§ **EXERCISE**
The data must be returned in full and exactly as given.

§ **PROVIDED DATA**
=== Section Start ===

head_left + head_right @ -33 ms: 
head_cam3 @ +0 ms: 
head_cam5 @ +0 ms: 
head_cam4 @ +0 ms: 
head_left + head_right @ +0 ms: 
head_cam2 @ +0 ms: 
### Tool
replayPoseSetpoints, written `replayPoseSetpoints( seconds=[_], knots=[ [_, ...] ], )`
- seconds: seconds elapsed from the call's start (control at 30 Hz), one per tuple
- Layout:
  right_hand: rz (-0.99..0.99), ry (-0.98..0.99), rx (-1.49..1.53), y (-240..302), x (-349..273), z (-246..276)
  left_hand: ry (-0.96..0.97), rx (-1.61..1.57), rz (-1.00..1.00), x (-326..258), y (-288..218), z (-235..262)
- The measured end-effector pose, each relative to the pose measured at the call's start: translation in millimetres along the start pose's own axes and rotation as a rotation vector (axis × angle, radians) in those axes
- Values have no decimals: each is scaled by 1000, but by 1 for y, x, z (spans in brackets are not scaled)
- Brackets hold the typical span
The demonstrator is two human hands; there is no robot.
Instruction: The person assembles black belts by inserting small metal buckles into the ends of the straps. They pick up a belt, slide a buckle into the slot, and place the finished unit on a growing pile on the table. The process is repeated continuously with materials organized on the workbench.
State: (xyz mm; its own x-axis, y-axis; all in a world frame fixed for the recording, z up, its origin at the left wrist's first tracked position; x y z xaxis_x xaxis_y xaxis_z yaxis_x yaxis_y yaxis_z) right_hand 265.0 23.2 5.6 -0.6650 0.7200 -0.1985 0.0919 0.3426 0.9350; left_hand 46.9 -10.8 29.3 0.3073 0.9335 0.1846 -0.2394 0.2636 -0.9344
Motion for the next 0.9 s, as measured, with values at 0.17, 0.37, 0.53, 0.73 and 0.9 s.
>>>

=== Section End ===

§ **SOLUTION**
head_left + head_right @ -33 ms: 
head_cam3 @ +0 ms: 
head_cam5 @ +0 ms: 
head_cam4 @ +0 ms: 
head_left + head_right @ +0 ms: 
head_cam2 @ +0 ms: 
### Tool
replayPoseSetpoints, written `replayPoseSetpoints( seconds=[_], knots=[ [_, ...] ], )`
- seconds: seconds elapsed from the call's start (control at 30 Hz), one per tuple
- Layout:
  right_hand: rz (-0.99..0.99), ry (-0.98..0.99), rx (-1.49..1.53), y (-240..302), x (-349..273), z (-246..276)
  left_hand: ry (-0.96..0.97), rx (-1.61..1.57), rz (-1.00..1.00), x (-326..258), y (-288..218), z (-235..262)
- The measured end-effector pose, each relative to the pose measured at the call's start: translation in millimetres along the start pose's own axes and rotation as a rotation vector (axis × angle, radians) in those axes
- Values have no decimals: each is scaled by 1000, but by 1 for y, x, z (spans in brackets are not scaled)
- Brackets hold the typical span
The demonstrator is two human hands; there is no robot.
Instruction: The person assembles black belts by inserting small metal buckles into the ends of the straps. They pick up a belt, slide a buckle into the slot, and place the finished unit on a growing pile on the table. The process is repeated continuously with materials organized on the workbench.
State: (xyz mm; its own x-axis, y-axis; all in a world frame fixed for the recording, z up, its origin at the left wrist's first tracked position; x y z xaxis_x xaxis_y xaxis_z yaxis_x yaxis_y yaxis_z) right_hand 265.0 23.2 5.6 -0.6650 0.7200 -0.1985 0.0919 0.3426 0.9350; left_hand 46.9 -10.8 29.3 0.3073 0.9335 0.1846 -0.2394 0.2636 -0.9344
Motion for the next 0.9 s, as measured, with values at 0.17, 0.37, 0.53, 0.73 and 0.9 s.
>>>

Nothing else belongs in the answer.